The Blood Dimmed Tide by Anthony Quinn

The Blood Dimmed Tide


This is what the publishers have to say about the book:
London at the dawn of 1918 and Ireland’s most famous literary figure, WB Yeats, is immersed in supernatural investigations at his Bloomsbury rooms.
Haunted by the restless spirit of an Irish girl whose body is mysteriously washed ashore in a coffin, Yeats undertakes a perilous journey back to Ireland with his apprentice ghost-catcher Charles Adams to piece together the killer’s identity.
Surrounded by spies, occultists and Irish rebels, the two are led on a gripping journey along Ireland’s wild Atlantic coast, through the ruins of its abandoned estates, and into its darkest, most haunted corners.
Falling under the spell of dark forces, Yeats and his ghost-catcher come dangerously close to crossing the invisible line that divides the living from the dead.

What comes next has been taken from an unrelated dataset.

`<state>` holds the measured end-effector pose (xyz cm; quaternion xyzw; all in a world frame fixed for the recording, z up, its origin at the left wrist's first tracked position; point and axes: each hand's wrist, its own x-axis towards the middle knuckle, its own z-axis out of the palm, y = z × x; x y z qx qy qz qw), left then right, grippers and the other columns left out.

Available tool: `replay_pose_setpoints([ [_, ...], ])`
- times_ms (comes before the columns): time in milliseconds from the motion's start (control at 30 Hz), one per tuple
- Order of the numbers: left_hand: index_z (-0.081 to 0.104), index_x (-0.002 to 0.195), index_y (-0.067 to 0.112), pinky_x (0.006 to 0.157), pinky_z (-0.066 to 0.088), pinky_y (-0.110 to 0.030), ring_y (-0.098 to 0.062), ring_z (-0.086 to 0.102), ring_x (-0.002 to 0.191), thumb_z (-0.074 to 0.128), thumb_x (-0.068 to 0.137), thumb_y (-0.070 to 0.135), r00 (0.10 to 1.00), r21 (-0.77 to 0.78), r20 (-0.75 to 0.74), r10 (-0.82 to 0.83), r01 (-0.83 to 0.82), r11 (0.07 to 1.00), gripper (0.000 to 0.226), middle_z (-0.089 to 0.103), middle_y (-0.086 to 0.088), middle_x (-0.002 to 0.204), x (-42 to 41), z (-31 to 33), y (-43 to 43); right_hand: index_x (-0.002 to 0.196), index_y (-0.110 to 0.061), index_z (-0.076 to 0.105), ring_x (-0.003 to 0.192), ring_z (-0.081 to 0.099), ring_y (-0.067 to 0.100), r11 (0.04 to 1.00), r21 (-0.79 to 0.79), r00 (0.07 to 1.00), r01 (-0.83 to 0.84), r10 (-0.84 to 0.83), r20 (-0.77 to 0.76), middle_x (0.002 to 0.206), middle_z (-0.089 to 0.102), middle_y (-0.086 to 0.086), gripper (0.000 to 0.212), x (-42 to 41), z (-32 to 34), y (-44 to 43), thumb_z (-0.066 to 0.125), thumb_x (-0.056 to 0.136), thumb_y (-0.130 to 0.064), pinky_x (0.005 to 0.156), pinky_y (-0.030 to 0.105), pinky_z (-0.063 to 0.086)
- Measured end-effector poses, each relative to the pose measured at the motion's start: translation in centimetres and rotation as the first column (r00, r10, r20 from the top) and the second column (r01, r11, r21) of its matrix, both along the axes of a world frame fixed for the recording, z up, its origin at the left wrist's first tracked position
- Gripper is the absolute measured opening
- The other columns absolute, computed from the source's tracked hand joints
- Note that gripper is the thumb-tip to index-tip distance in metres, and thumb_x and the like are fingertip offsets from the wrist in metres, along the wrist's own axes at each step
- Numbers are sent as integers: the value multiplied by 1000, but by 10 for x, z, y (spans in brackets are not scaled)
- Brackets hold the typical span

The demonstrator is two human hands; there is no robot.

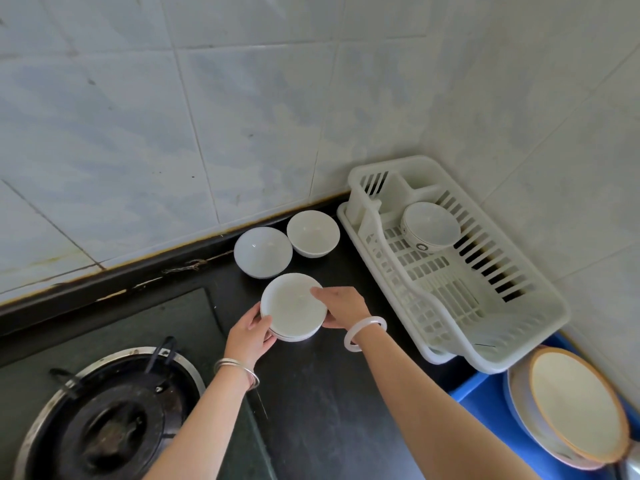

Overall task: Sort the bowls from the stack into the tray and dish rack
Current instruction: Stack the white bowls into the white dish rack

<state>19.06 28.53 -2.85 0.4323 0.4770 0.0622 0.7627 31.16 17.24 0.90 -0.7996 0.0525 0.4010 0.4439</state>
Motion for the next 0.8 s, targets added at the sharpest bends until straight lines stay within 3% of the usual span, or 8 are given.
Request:
replay_pose_setpoints([
  [67, 56, 124, 18, 82, 52, -34, -29, 57, 113, 53, 87, 3, 1000, 46, 10, -25, 24, 999, 40, 59, -7, 123, 3, 12, -6, 79, -22, 63, 72, 70, 18, 997, -17, 997, 73, -73, 3, 78, 69, 1, 19, 3, 10, -10, 61, 85, -40, 78, 35, 60],
  [200, 61, 107, 28, 60, 55, -18, -19, 62, 99, 55, 86, 5, 987, 142, 102, -124, 109, 984, 32, 66, 8, 99, 23, 52, -24, 104, 2, 63, 80, 70, 30, 994, 33, 986, 100, -104, 129, 98, 71, 21, 47, 16, 42, -40, 51, 89, -41, 85, 43, 57],
  [267, 62, 99, 32, 55, 54, -14, -15, 62, 97, 56, 86, 6, 967, 179, 144, -208, 181, 967, 29, 66, 10, 97, 40, 77, -35, 103, -8, 65, 74, 69, 25, 985, 106, 967, 133, -153, 205, 98, 71, 17, 38, 27, 66, -60, 49, 93, -41, 76, 39, 60],
  [367, 62, 90, 34, 51, 53, -13, -12, 62, 92, 55, 87, 5, 934, 200, 204, -295, 255, 946, 30, 65, 10, 93, 71, 107, -56, 86, -24, 60, 68, 72, 21, 985, 92, 935, 149, -170, 312, 86, 69, 0, 26, 50, 95, -95, 47, 93, -45, 66, 35, 61],
  [433, 62, 101, 26, 56, 56, -17, -14, 63, 92, 53, 87, 3, 916, 174, 234, -326, 291, 941, 28, 65, 5, 94, 93, 121, -76, 77, -25, 62, 63, 71, 19, 971, 89, 910, 224, -241, 336, 72, 70, -2, 34, 67, 110, -120, 46, 91, -51, 59, 31, 60],
  [533, 54, 124, 13, 81, 56, -34, -28, 60, 108, 52, 87, 0, 891, 123, 239, -385, 366, 922, 40, 61, -10, 113, 128, 132, -111, 67, -17, 63, 64, 69, 23, 951, 64, 884, 302, -304, 356, 50, 68, -3, 44, 92, 121, -158, 47, 90, -51, 64, 34, 59],
  [633, 50, 127, 9, 84, 51, -37, -32, 56, 112, 48, 89, -1, 848, 87, 225, -480, 473, 877, 40, 55, -15, 118, 160, 135, -144, 68, -12, 62, 64, 67, 25, 925, 50, 865, 377, -371, 337, 61, 68, 7, 46, 114, 119, -195, 47, 91, -49, 60, 33, 57],
  [800, 51, 125, 2, 83, 49, -38, -29, 52, 98, 41, 89, -6, 757, 121, 87, -648, 637, 761, 38, 54, -17, 115, 206, 115, -188, 76, -8, 63, 70, 66, 27, 918, -46, 881, 393, -362, 304, 74, 68, 13, 50, 139, 93, -240, 45, 92, -52, 65, 35, 57],
])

This book has a lot going on and certainly made for a roller coaster read. It's an intriguing idea. Part detective story, part supernatural and part historical it has a number of layers and threads which have been woven together by the author into a very unusual whole.

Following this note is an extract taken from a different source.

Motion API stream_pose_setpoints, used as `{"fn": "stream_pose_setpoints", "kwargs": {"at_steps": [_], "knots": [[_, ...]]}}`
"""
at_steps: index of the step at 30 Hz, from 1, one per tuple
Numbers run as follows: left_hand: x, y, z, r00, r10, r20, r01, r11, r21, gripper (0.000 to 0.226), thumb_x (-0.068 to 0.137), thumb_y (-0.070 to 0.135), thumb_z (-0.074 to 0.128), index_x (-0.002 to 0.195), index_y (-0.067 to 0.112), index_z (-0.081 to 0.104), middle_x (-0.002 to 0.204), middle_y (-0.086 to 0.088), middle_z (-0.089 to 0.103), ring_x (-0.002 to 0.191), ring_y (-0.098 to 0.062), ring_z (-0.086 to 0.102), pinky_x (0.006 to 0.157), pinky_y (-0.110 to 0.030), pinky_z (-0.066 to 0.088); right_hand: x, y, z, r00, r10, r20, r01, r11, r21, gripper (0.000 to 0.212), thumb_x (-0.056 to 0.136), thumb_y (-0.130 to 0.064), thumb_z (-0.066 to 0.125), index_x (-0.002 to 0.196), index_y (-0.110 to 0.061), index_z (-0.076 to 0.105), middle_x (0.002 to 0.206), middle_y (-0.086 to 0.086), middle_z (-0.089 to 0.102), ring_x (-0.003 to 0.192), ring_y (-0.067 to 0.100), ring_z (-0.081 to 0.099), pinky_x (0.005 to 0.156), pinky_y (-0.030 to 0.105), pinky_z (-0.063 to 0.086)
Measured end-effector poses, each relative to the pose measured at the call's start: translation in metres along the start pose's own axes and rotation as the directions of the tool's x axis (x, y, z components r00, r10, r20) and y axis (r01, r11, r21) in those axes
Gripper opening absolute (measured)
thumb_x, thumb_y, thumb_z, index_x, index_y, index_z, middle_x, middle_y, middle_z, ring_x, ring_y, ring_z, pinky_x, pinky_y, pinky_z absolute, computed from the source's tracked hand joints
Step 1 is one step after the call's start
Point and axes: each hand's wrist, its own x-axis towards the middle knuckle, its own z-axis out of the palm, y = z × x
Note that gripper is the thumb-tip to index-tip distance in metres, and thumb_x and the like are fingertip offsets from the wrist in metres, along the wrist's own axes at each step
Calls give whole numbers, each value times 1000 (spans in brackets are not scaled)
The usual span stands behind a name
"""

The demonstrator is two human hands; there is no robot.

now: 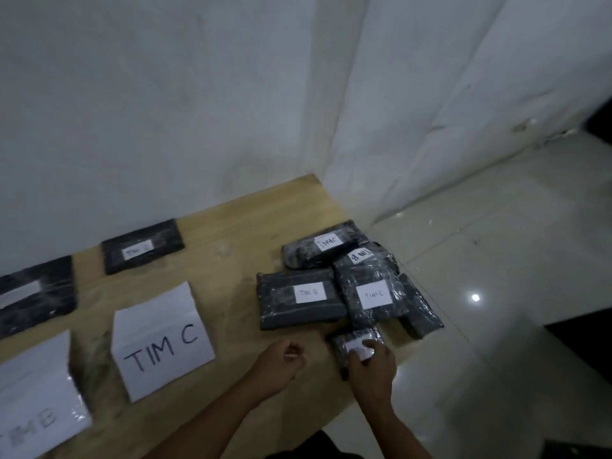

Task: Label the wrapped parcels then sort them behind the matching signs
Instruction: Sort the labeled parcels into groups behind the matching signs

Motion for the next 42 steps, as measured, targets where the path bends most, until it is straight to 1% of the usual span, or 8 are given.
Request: {"fn": "stream_pose_setpoints", "kwargs": {"at_steps": [8,12,15,17,21,24,34,42], "knots": [[29,-7,42,977,-170,129,181,981,-75,57,77,36,67,129,19,49,128,2,54,102,-12,57,86,-28,50,28,29,-12,989,71,129,-67,997,-37,58,69,-24,81,117,-21,48,111,5,62,111,26,54,93,40,48],[34,-2,53,981,-154,121,169,977,-130,50,86,28,69,129,18,45,126,1,54,112,-13,54,89,-24,48,28,36,-4,985,61,159,-52,997,-63,48,75,-29,77,113,-12,52,109,9,63,103,29,60,86,45,53],[30,-4,47,987,-157,31,160,973,-167,41,87,21,67,122,16,47,121,-5,58,107,-15,57,86,-24,51,22,37,-2,968,89,237,-87,996,-19,53,80,-23,75,123,-8,49,111,9,63,103,26,61,80,32,52],[25,-9,37,986,-168,-3,166,976,-142,40,87,22,67,122,16,48,118,-5,59,106,-15,58,88,-27,53,15,34,-5,938,94,333,-107,994,19,54,80,-23,75,125,-12,48,108,3,61,98,19,59,71,21,47],[9,-25,9,980,-194,-44,184,968,-172,38,82,21,73,114,15,53,110,-5,60,99,-19,61,74,-30,55,3,30,-8,853,37,520,-78,995,57,46,75,-33,80,111,-19,54,106,-3,61,94,8,58,73,21,49],[-8,-41,-16,978,-198,-59,185,966,-181,42,77,22,79,113,13,57,109,-5,63,100,-20,62,82,-32,55,-9,19,1,799,3,601,-45,997,55,44,73,-35,81,106,-21,55,106,-3,63,95,8,59,72,20,49],[-80,-86,-119,943,-202,-265,32,845,-533,32,76,11,78,105,8,64,107,-14,69,98,-28,67,82,-40,58,-66,-63,76,674,-196,712,143,981,134,37,75,-33,80,104,-24,59,101,-1,69,90,10,65,75,24,55],[-146,-138,-233,876,-220,-429,-57,836,-546,33,76,15,79,104,17,62,109,-7,68,102,-25,65,90,-43,55,-139,-149,166,538,-315,782,304,938,169,37,77,-39,78,104,-26,58,100,-4,67,88,9,65,68,21,52]]}}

It starts with a tableau that introduces many of the themes that will run through the book. A body of a young woman has been washed up by the sea into a cove off an Irish beach. But who is she, and why is she in a years old coffin?

Dead bodies, ghosts, rebels, smugglers and the sea all loom large throughout the narrative, drawing the different strands of the story together and creating an overarching atmosphere. It is the atmosphere that lingers more than anything when you put the book down.

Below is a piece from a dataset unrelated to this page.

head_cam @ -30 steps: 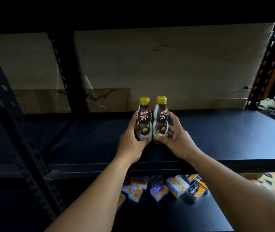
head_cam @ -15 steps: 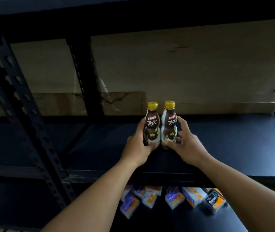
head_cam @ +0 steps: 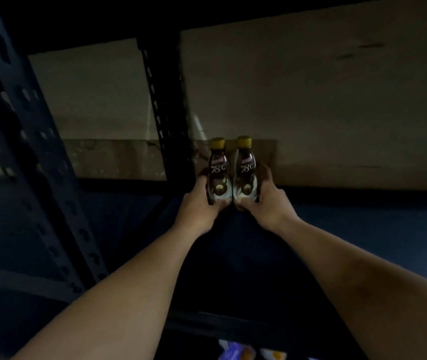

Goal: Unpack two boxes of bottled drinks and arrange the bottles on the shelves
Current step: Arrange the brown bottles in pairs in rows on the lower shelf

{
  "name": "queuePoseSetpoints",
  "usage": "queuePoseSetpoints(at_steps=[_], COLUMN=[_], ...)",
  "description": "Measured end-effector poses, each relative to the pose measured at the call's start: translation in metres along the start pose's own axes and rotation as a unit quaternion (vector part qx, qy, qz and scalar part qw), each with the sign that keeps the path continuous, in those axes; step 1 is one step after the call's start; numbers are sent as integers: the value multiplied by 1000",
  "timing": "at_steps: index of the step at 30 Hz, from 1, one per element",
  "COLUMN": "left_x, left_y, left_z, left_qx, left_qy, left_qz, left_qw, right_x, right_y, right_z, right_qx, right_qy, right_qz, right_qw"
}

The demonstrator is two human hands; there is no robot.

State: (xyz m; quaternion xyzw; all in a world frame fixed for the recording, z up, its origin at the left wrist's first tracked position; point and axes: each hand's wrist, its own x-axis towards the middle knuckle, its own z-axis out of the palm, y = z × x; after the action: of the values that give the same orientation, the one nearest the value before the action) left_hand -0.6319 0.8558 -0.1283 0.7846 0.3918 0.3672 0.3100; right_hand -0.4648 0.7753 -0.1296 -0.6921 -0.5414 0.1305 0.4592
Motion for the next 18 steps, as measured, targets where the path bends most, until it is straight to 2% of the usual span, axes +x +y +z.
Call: queuePoseSetpoints(at_steps=[3, 6, 8, 16, 18], left_x=[27, 49, 58, 67, 69], left_y=[-10, -20, -25, -36, -37], left_z=[-2, -2, -1, 4, 4], left_qx=[26, 60, 62, 42, 35], left_qy=[3, 4, -2, 15, 16], left_qz=[-17, 5, 4, 49, 51], left_qw=[999, 998, 998, 998, 998], right_x=[31, 53, 61, 69, 70], right_y=[4, 4, 3, 15, 17], right_z=[13, 21, 23, 27, 28], right_qx=[4, -24, -50, 7, -23], right_qy=[-3, -7, -8, 18, 30], right_qz=[-7, -18, -42, -85, -90], right_qw=[1000, 1000, 998, 996, 995])
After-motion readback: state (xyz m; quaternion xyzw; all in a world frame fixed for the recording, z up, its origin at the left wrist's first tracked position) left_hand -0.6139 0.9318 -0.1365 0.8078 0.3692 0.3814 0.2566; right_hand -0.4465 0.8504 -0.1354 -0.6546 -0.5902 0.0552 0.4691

The story is in part a detective story, but with a difference. Our detective, Charles Adams, has been tasked with the job of finding out who killed Rosemary O'Grady by the poet W B Yeats. The presence of Yeats and other historical figures - Maud Gonne and Winston Churchill, to name but two - gives the story an added depth and I found this aspect of it very interesting.

The story is set during the First World War and just after the Easter Rising, and it makes the most of its historical setting, using wider world events as a backdrop to the action of the story. Because of all the other things going on - Irish rebellion, smuggling, occultism - the solving of the murder is never going to be easy. Charles Adams is led on a series of adventures before he gets anywhere near the truth, and encounters all sort of perils on the way.

I enjoyed the glimpses into the home life of Yeats and his wife that are threaded through the book, and his depiction by the author is very effective. I also found the threading together of this strand with the occult, and with the death of Rosemary O' Grady intriguing. In addition to the strong characters and intriguing plot, The sea, and Ireland itself, are also stars of this book.

Overall an entertaining read for anyone who wants a detective story with a difference.

Thanks very much to the publishers for a copy of this book. You can find out more here

Author bio:

Anthony Quinn is an Irish writer and journalist whose first novel Disappeared was acclaimed by the Daily Mail as 'unquestionably one of the crime novels of the year, written in peerless prose.’ It was shortlisted for a Strand Literary Award by the book critics of the Guardian, LA Times, Washington Post, San Francisco Chronicle and other US newspapers. It was also listed by Kirkus Reviews as one of the top ten thrillers of 2012. His short stories have twice been shortlisted for a Hennessy/New Irish Writing award.
The Blood-Dimmed Tide is the first in a series of three historical novels set in Ireland during WWI and the War of Independence. He lives in County Tyrone, Northern Ireland.


1 comment:

Deborah Carr said...

I'm fascinated about this era and WB Yeats and especially love his poem Easter 1919, so this sounds like my type of book.

Thanks for the great review.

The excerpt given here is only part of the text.